Title

The Large Magellanic Cloud's Top 250: Classification of the Most Luminous Compact 8 mu m Sources in the Large Magellanic Cloud

Document Type

Article

Publication Date

9-2008

Abstract

To ascertain the nature of the brightest compact mid-infrared (mid-IR) sources in the Large Magellanic Cloud (LMC), we have applied an updated version of Buchanan et al.'s Two Micron All Sky Survey (2MASS)-Midcourse Space Experiment (MSX) color classification system, which is based on the results of Spitzer Space Telescope spectroscopy, to a mid-IR (8 mu m) flux-limited sample of 250 LMC objects for which 2MASS and MSX photometry is available. The resulting 2MASS-MSX ("JHK8") color-based classifications of these sources, which constitute the most mid-IR-luminous objects in the LMC, were augmented, cross-checked, and corrected where necessary via a variety of independent means, such that only 46 sources retain tentative classifications and only 10 sources cannot be classified at all.
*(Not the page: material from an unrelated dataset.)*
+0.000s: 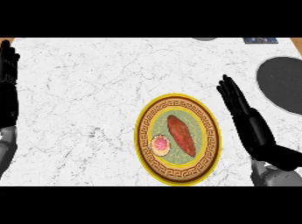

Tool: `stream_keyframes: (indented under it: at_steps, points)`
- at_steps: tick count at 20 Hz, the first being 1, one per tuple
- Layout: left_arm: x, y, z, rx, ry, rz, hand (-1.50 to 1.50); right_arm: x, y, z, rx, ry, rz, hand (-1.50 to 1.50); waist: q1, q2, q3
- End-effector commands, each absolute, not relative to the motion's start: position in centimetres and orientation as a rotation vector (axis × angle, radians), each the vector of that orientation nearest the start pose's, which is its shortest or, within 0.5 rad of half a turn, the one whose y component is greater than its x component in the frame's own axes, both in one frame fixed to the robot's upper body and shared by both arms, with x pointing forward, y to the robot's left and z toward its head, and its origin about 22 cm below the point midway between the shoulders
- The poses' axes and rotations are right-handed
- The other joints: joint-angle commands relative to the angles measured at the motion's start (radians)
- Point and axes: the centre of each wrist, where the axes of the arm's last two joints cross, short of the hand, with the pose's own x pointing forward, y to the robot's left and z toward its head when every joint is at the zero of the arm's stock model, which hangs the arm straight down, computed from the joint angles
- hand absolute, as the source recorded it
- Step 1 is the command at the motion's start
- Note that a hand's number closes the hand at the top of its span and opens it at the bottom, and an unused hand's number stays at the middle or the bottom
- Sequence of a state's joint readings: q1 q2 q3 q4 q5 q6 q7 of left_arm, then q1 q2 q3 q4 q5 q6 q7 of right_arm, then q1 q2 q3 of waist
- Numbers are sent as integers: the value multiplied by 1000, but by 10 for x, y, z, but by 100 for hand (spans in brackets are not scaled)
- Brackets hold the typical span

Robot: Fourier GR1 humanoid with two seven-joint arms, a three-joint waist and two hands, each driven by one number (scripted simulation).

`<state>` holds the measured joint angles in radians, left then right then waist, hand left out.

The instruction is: Pick the sweet potato from the plate and place it in the pan

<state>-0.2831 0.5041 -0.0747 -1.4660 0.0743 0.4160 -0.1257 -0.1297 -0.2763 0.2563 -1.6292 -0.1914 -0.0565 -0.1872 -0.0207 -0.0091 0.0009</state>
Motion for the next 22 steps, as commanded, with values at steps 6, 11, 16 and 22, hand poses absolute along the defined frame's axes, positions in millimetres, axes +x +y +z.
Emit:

The sample is found to consist primarily of carbon-rich asymptotic giant branch (AGB) stars (35%), red supergiants (RSGs) (18%), and compact HII regions (32%), with additional, small populations of oxygen-rich AGB stars (similar to 5%), dusty, early-type emission-line stars (similar to 3%), and foreground, O-rich AGB stars in the Milky Way (similar to 3%). The very large ratio of C-rich to O-rich objects among the luminous and heavily dust-enshrouded AGB stars in our LMC IR source sample is consistent with the hypothesis that carbon stars form easily in lower metallicity environments. We demonstrate that very luminous C-rich and O-rich AGB stars and RSGs, identified here primarily on the basis of their JHK8 colors, also appear as distinct clusters in Spitzer Infrared Array Camera (IRAC)/Multiband Imaging Photometer for Spitzer (MIPS) color-color diagrams. Thus, in principle, the infrared spectrograph (IRS)-based IR photometric classification techniques applied here to the LMC can be applied to any external galaxy whose most luminous IR point sources are detectable and resolvable by 2MASS and Spitzer.